_THE INPUT_
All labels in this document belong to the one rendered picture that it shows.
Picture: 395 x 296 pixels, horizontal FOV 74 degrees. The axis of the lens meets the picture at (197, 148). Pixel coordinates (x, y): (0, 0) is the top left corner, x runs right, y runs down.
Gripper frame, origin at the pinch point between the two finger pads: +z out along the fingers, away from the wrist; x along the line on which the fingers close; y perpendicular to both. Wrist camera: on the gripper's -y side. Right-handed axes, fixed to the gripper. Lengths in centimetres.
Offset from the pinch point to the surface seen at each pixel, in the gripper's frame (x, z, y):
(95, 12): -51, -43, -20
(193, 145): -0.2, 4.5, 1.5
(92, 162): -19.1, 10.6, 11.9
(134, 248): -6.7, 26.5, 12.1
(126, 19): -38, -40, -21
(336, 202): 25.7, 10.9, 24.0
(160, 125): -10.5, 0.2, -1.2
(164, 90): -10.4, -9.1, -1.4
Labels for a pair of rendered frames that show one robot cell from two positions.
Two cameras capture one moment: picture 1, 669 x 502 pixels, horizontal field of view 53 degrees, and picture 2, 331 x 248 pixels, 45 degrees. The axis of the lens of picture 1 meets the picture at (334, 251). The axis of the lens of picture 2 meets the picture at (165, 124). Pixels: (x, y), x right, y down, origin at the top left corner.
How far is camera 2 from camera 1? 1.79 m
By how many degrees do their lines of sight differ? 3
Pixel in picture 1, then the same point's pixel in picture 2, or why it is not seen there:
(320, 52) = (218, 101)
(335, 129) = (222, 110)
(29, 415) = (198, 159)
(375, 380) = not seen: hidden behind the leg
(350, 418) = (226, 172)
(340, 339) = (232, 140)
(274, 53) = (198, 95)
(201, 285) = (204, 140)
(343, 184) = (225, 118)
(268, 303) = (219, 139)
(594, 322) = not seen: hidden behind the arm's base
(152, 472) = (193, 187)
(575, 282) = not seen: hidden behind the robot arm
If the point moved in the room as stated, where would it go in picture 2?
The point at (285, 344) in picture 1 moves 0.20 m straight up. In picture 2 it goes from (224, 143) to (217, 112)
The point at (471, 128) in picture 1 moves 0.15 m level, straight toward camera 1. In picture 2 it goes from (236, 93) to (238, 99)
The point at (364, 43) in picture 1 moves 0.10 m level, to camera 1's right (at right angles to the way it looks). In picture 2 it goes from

_GOAL OF THE EXERCISE_
Your reply should be all of the data, returned exactly.

_THE ANSWER_
All labels in this document belong to the one rendered picture that it shows.
Picture: 395 x 296 pixels, horizontal FOV 74 degrees. The axis of the lens meets the picture at (197, 148). Pixel coordinates (x, y): (0, 0) is the top left corner, x runs right, y runs down.
Gripper frame, origin at the pinch point between the two finger pads: +z out along the fingers, away from the wrist; x along the line on which the fingers close; y perpendicular to both. Wrist camera: on the gripper's -y side. Right-handed axes, fixed to the gripper. Lengths in centimetres.
Offset from the pinch point to the surface seen at each pixel, in the gripper's frame (x, z, y):
(95, 12): -51, -43, -20
(193, 145): -0.2, 4.5, 1.5
(92, 162): -19.1, 10.6, 11.9
(134, 248): -6.7, 26.5, 12.1
(126, 19): -38, -40, -21
(336, 202): 25.7, 10.9, 24.0
(160, 125): -10.5, 0.2, -1.2
(164, 90): -10.4, -9.1, -1.4
Labels for a pair of rendered frames that show one robot cell from two positions.
Two cameras capture one moment: picture 1, 669 x 502 pixels, horizontal field of view 53 degrees, and picture 2, 331 x 248 pixels, 45 degrees. The axis of the lens of picture 1 meets the picture at (334, 251). The axis of the lens of picture 2 meets the picture at (165, 124). Pixels: (x, y), x right, y down, origin at the top left corner.
How far is camera 2 from camera 1? 1.79 m
By how many degrees do their lines of sight differ? 3
Pixel in picture 1, then the same point's pixel in picture 2, or why it is not seen there:
(320, 52) = (218, 101)
(335, 129) = (222, 110)
(29, 415) = (198, 159)
(375, 380) = not seen: hidden behind the leg
(350, 418) = (226, 172)
(340, 339) = (232, 140)
(274, 53) = (198, 95)
(201, 285) = (204, 140)
(343, 184) = (225, 118)
(268, 303) = (219, 139)
(594, 322) = not seen: hidden behind the arm's base
(152, 472) = (193, 187)
(575, 282) = not seen: hidden behind the robot arm
If the point moved in the room as stated, where would it go in picture 2?
The point at (285, 344) in picture 1 moves 0.20 m straight up. In picture 2 it goes from (224, 143) to (217, 112)
The point at (471, 128) in picture 1 moves 0.15 m level, straight toward camera 1. In picture 2 it goes from (236, 93) to (238, 99)
The point at (364, 43) in picture 1 moves 0.10 m level, to camera 1's right (at right angles to the way it looks). In picture 2 it goes from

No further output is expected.